Apparently the hair, if taken from this part of
the ladies body, had special qualities that would excite the trout in taking any fly made
from the hair. So after three nights of waiting for his wife to fall asleep my friend
attempted, with the aid of a pair of specially warmed snips, was unable to remove the
hair that he desired. But on the forth night he had a cunning plan and he opened a nice
bottle of red wine, the lady in question consumed a few glasses before retiring to her
bed. This gave my friend his best, if not his last chance, to snip away, as his wife fell in to a
deep slumber he phoned me to say that he had been
successful. Anyhow the next day he
caught the biggest trout that we had seen. Yes caught on a specially tied fly from the hair
taken from his wife's special hair or ,as we all know it, from her
fringe. What she
thought had happened to her hair as it was two or so inches shorter
we didn't know, but when asked we looked
at each other and made no comment pretending not to have
noticed. But it was
good for catching trout!
It was at that time when all the items of mass destruction were sprawled out over the kitchen
floor that I heard Mrs R returning. Knowing that it was not the done thing to put
your hands into any ladies drawers without asking first, after an hour of
interrogation I finally broke down and had to tell Mrs R. why I had been in the
cupboard. With all these
unused items on the floor I made the mistake of asking why do we save these?? This was
a big mistake, guys never tell a woman that she doesn't have to hang onto an object,
even if it may be a pair of old yellow and red shoes with pink bows that are two sizes too
small, or maybe that food mixer that has not seen the light of day for almost six
years. So with
this selection of useless equipment displayed on the floor and because of Mrs R's.
unexpected early return and my incorrect use of words I felt that my time had come.

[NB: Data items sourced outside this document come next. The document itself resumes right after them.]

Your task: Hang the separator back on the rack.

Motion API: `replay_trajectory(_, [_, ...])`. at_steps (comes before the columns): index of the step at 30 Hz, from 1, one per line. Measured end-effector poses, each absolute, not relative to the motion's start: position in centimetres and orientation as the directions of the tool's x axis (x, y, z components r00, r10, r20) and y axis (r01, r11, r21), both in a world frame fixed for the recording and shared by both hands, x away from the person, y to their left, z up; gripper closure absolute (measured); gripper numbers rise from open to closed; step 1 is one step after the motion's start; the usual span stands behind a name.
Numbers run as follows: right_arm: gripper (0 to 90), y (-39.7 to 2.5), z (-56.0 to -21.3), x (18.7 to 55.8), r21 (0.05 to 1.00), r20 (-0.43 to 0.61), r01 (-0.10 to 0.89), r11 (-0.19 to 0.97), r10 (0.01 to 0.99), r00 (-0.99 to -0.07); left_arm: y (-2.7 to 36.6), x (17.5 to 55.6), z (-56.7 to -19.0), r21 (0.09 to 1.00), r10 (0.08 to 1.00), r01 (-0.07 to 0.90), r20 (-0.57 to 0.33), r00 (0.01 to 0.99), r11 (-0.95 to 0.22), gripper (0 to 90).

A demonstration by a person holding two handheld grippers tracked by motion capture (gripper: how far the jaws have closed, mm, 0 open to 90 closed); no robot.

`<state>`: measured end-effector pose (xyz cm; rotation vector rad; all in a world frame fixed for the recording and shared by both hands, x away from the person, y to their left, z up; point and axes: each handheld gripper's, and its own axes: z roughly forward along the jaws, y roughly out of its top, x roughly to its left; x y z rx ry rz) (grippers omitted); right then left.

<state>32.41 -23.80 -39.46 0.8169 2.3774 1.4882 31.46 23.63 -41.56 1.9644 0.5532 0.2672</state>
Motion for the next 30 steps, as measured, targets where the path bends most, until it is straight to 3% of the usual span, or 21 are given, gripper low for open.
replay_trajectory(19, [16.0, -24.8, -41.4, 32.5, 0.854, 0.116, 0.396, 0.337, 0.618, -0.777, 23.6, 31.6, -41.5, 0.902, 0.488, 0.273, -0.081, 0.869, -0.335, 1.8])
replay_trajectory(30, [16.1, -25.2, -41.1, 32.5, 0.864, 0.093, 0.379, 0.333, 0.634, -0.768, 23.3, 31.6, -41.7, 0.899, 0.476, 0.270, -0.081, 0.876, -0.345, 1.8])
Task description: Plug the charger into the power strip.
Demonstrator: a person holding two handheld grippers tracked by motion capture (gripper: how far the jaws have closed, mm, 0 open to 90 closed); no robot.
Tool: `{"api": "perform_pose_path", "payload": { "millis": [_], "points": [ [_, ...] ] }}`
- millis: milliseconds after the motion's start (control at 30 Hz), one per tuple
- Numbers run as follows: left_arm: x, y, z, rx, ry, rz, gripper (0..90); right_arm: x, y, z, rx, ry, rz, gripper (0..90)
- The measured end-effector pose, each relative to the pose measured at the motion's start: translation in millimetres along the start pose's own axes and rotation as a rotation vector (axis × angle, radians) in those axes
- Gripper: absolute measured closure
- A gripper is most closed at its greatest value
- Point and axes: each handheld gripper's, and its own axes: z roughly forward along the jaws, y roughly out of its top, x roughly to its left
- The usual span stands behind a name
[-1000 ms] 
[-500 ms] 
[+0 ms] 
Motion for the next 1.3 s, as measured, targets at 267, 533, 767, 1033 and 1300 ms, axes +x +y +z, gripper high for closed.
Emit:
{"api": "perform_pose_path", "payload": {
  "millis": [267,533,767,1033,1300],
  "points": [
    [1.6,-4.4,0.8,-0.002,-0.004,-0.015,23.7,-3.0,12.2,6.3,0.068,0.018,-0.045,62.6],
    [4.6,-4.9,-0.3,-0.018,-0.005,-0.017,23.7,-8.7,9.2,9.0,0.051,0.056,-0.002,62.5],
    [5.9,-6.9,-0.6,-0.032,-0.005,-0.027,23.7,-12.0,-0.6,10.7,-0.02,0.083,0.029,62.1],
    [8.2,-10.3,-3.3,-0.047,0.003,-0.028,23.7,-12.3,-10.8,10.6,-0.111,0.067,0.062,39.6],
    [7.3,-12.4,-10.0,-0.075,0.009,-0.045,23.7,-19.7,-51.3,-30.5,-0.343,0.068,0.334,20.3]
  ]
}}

With my hand firmly grasping my flies and my special box tucked under my arm I was
frog marched to the garage. Mrs R, I assumed was not in the mood to be mucked about, and
once in the garage it was pointed out that I had a hedge cutter but no
hedge; also it was
pointed out I had a grass mower but we did not have a lawn, and just to add insult to
everything Mrs R. said how about sorting out all those fishing
rods. She almost made the
mistake of saying "you have fishing rods but," then for some reason she stopped
herself.., and thought better of it. As Mrs R marched back to the house to return the goods
to the cupboard, never mind I thought, happy days to come, the winding stream,
warm sunny days, birds singing, a hand tied special Mayfly from my old mate, and of
course, Duffers fortnight.
Many years ago I used to make a trout
pâté that was resold at a trout farm, they used to
bring me the freshly smoked trout and I would blend it ready for them to package
in
little tubs for resale. Why pay silly prices when you can easily make your own at home?
First of all you have to buy your smoked fish, this can be smoked trout, or if you prefer a
slightly stronger flavoured taste then you can use smoked mackerel.
To make a good smoked fish pâté, choose your fish, buy two good sized fillets and
remove any skin, next go to the cupboard and find the food processor, flake the fish into
the bowl then add around 12ozs of slightly softened butter.
Switch the processor on and give
it a good blitz. Do this until the smoked fish and the butter has blended well together.
To season the pâté add the juice of around half a small lemon, a tad of white pepper,
but only
add salt if you need to. If you have a little cayenne pepper add a
pinch.
Give the mix and
seasoning a good blitz; once done scrape out the fish pâté into a clean bowl, cover
with cling film and place in the fridge to set. Serve this smoked fish
pâté with crispy
toasted bread or cream crackers. The pâté will keep for a few days as long as you keep it in the fridge, but I have a feeling
it won't last that long once you have tried it.